Otherwise tech leads, maintainers, experts get overwhelmed and this is how the « AI slop » fatigue begins.
To be clear I’m talking about this step:
> That preprint would have been hard for me to read, as that would have meant carefully reading Rajagopal’s paper first, but I sent it to Nathanson, who forwarded it to Rajagopal, who said he thought it looked correct.
Does the author know about CAISc 2026 [0]?
> Conversely, for problems where one’s initial reaction is to be impressed that an LLM has come up with a clever argument, it often turns out on closer inspection that there are precedents for those arguments, so it is still just about possible to comfort oneself that LLMs are merely putting together existing knowledge rather than having truly original ideas. How much of a comfort that is I will not discuss here, other than to note that quite a lot of perfectly good human mathematics consists in putting together existing knowledge and proof techniques.
This is exactly what leads me to believe that the real impact of LLMs in human history is yet to come. My work as a researcher was mostly spent on two classes of workloads: reading papers that were recently published to gather ideas and keep up with the state of the art, and work on a selection of ideas gathered from said papers to build my research upon. It turns out that LLMs excel at the most critical component of both workloads: parsing existing content and use it when prompting the model to generate additional content based on specific goals and constraints. I mean, papers are already a way to store and distribute context.

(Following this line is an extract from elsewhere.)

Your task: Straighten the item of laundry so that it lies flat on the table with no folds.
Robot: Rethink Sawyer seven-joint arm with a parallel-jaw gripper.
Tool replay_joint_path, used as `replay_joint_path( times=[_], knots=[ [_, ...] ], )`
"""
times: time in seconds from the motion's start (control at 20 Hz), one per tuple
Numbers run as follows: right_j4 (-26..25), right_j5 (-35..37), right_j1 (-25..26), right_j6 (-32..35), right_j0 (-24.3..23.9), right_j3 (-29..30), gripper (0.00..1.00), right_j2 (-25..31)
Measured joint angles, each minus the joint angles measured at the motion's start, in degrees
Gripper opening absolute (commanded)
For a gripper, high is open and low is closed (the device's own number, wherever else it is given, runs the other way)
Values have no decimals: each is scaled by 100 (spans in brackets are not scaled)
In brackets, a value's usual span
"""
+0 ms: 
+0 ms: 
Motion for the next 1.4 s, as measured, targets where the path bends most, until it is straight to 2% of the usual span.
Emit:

This comment about time is very interesting to me. I know it's "just" doing mathematical proofs but the possibilities of speeding up planning, proposals and decision making in the physical world should excite people.
This is as AGI as it needs to be to get my vote. And it's scary.
Maybe if you find AI to be doing stuff you find impressive, the stuff you were doing wasn't that impressive? Worth ruminating on your priors at least.
Creativity is connecting ideas from different domains and see if something from one field applies to another. I do think AI is overhyped generally; but a major benefit from AI could be that after ingesting all the existing human knowledge (something no single human can ever hope to achieve) it would "mix and connect" it and come up with novel insights.
Most published research sits ignored and unread; AI can uncover and use everything.
Anyone spotting the issue here? What did that really cost?
I am not against compute being used for scientific or other important problems. We did that before LLMs. However, the major LLM gatekeepers want to make all industries and companies dependent on their models. And, at some point, they need to charge them the actual, unsubsidized costs for the compute. In the meantime, companies restructure in the hopes that the compute costs remain cheap.